A word-for-word copy of the line containing "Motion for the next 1" and every following line to the end of the data below is all the answer should hold.

━━━ Supplied records

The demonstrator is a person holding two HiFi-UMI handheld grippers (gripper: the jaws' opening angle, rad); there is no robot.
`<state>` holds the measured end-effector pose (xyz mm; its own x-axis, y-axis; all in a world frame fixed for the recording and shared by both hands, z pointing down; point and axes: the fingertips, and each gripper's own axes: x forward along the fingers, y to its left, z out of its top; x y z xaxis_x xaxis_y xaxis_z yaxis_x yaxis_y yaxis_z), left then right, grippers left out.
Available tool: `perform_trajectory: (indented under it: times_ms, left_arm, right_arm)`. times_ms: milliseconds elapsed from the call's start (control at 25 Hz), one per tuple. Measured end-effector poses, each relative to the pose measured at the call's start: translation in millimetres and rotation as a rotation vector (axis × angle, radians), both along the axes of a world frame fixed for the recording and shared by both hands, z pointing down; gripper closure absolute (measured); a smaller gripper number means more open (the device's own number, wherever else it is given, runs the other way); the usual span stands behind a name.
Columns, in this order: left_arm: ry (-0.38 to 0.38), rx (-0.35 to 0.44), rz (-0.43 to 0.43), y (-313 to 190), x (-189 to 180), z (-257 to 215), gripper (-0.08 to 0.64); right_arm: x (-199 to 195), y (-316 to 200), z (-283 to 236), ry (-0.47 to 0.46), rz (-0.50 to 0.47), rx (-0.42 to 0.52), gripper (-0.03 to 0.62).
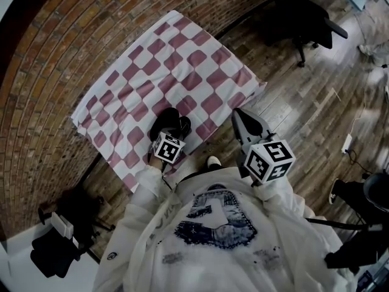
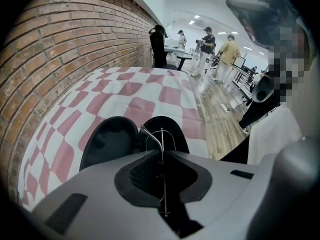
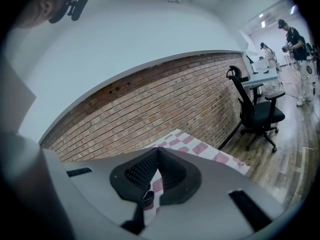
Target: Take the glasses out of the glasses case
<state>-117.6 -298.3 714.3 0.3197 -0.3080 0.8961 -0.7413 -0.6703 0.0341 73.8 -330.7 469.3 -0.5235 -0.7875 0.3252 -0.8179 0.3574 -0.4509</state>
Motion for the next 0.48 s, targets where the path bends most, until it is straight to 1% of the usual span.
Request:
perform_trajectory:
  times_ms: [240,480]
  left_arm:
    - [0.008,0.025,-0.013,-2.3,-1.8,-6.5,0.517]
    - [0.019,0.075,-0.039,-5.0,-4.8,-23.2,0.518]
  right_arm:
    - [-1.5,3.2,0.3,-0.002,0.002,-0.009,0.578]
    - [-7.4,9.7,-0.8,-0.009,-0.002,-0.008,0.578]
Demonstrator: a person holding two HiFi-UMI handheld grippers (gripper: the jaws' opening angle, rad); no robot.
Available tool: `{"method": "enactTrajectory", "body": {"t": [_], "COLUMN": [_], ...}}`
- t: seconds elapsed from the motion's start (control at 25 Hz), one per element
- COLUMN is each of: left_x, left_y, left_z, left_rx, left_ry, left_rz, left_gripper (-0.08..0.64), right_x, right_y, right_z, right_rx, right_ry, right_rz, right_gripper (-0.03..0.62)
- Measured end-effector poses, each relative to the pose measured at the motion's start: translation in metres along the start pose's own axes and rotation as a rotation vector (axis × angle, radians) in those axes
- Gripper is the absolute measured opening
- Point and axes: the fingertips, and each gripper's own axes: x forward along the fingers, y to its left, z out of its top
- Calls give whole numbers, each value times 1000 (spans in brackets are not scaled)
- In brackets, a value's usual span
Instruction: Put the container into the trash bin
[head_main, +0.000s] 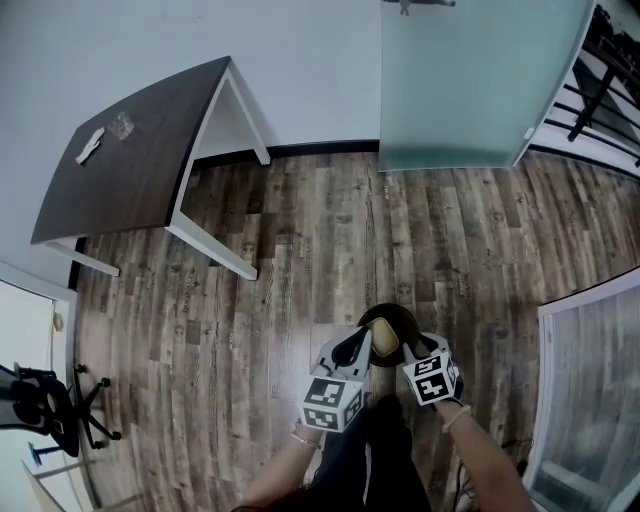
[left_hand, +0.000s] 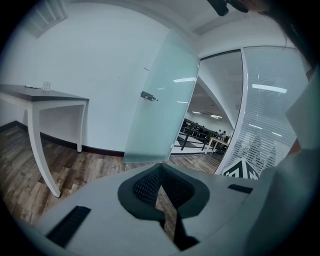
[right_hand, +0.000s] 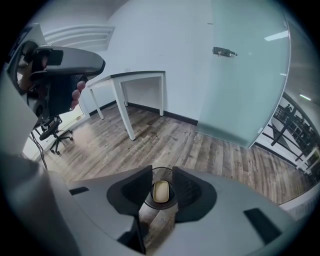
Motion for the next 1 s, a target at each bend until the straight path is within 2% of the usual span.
{"method": "enactTrajectory", "body": {"t": [0.6, 1.0], "left_x": [-62, -97], "left_y": [-62, -98], "left_z": [85, 133], "left_rx": [13, 70], "left_ry": [-6, -33], "left_rz": [4, -19], "left_gripper": [18, 18], "right_x": [-133, -209], "right_y": [3, 12], "right_z": [65, 94], "right_rx": [-3, 55], "right_ry": [-67, -181], "right_rz": [-18, -44], "right_gripper": [79, 46]}}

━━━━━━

▶ [Solved exercise]
Motion for the next 1 s, a target at each bend until the straight path is within 2% of the usual span.
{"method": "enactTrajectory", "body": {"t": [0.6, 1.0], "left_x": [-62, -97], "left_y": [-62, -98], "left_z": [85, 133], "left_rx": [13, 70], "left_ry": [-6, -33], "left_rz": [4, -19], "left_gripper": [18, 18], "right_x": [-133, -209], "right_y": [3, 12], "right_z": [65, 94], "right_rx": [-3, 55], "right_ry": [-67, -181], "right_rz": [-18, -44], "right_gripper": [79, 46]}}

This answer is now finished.